Das Nachsehen hätten zudem, sollten sich die hochfliegenden Pläne bewahrheiten, die Hersteller immer leistungsstärkerer Prozessoren und Grafikkarten, also Intel, AMD und Nvidia. Ihre Chips würden künftig lediglich noch in den Servern gebraucht, weniger im großen Markt der Privat-PCs.

Einer der Köpfe hinter OnLive ist Steve Perlman, der die Firma seit sieben Jahren aufgebaut hat. Erfahrung hat er bereits in den neunziger Jahren mit WebTV gemacht, einem Internet-Übertragungsdienst für TV-Sendungen, den er seinerzeit für 425 Millionen US-Dollar an Microsoft verkaufte. Nebenbei hat er eine Animationssoftware namens Mova programmiert, die beispielsweise in den Film „Der seltsame Fall des Benjamin Button“ die gealterten Gesichtszüge von Brad Pitt in den Film einspielte.

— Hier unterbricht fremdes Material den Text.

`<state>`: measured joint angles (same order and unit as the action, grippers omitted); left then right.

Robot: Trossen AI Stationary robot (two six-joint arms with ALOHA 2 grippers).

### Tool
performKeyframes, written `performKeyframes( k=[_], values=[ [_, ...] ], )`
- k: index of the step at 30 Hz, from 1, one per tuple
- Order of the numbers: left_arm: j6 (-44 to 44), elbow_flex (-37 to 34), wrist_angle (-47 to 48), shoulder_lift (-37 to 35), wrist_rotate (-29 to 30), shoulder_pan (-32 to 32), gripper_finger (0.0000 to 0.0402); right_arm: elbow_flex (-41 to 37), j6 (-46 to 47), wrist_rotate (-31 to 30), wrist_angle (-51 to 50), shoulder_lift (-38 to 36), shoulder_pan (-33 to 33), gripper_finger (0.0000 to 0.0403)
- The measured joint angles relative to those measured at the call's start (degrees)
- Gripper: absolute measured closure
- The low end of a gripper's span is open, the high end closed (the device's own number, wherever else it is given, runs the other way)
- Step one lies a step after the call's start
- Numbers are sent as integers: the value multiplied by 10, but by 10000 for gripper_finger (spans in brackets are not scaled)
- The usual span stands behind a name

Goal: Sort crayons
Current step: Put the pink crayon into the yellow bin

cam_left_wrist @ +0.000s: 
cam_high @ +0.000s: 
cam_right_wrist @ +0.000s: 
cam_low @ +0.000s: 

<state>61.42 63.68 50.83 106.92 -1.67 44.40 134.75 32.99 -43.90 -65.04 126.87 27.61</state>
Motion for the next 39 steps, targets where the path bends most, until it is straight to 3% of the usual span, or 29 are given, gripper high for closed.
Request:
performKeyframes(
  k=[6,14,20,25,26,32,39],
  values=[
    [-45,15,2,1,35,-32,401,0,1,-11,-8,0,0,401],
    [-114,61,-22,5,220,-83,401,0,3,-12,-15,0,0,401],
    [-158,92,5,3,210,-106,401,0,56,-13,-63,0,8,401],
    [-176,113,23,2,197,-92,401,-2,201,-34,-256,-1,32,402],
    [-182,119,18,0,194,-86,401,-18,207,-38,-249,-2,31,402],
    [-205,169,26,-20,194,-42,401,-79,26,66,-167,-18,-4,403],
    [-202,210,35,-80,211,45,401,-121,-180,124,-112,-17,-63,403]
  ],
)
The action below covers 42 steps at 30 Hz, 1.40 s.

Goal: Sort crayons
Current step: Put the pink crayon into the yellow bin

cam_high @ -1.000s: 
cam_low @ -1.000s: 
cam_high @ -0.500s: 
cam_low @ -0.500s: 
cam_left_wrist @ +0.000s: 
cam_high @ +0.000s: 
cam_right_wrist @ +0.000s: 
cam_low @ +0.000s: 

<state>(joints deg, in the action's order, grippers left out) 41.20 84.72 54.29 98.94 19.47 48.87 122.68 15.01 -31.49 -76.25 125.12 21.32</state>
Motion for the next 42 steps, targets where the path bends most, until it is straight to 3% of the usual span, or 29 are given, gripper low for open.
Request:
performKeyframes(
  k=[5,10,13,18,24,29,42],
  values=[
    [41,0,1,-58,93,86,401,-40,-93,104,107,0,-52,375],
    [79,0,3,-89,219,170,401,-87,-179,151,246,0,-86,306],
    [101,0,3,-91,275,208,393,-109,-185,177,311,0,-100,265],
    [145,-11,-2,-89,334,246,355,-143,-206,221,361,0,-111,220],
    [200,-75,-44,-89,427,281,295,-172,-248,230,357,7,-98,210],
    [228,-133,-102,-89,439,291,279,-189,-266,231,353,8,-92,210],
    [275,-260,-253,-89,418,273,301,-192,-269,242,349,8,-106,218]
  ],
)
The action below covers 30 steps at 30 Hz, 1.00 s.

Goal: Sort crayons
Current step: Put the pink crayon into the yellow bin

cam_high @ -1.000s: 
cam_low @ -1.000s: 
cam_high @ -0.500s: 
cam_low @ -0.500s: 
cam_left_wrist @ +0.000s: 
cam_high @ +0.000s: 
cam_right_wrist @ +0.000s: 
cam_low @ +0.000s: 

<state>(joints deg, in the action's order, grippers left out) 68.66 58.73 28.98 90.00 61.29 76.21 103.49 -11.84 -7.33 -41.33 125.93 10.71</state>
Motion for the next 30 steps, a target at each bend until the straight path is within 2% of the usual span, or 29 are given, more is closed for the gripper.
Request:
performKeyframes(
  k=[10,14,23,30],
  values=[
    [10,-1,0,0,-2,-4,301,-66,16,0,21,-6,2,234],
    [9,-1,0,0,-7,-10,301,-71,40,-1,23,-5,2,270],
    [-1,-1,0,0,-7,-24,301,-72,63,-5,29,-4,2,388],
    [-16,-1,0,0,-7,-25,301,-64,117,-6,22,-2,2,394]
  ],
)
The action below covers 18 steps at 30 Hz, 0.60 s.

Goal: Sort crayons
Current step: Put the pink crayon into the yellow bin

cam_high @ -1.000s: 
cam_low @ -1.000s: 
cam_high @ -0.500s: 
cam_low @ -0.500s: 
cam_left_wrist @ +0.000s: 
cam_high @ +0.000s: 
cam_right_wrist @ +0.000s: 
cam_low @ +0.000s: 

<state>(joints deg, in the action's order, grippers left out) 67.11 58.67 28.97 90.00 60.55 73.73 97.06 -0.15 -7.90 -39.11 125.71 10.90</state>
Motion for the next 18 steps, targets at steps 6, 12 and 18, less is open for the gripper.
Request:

Die wichtigste Errungenschaft steckt nach Angaben Perlmans in den Adaptern zum Komprimieren der Datenströme. Mehr als 100 Patente dafür hätten die zeitweise mehr als 100 Entwickler ausgearbeitet. In einzelnen Medienberichten wird Perlman bereits als das neue „Wunderkind“ bezeichnet, der das sogenannte Cloud Computing, die Datenverarbeitung im Netz, nun auch für die Videospieleindustrie hoffähig macht.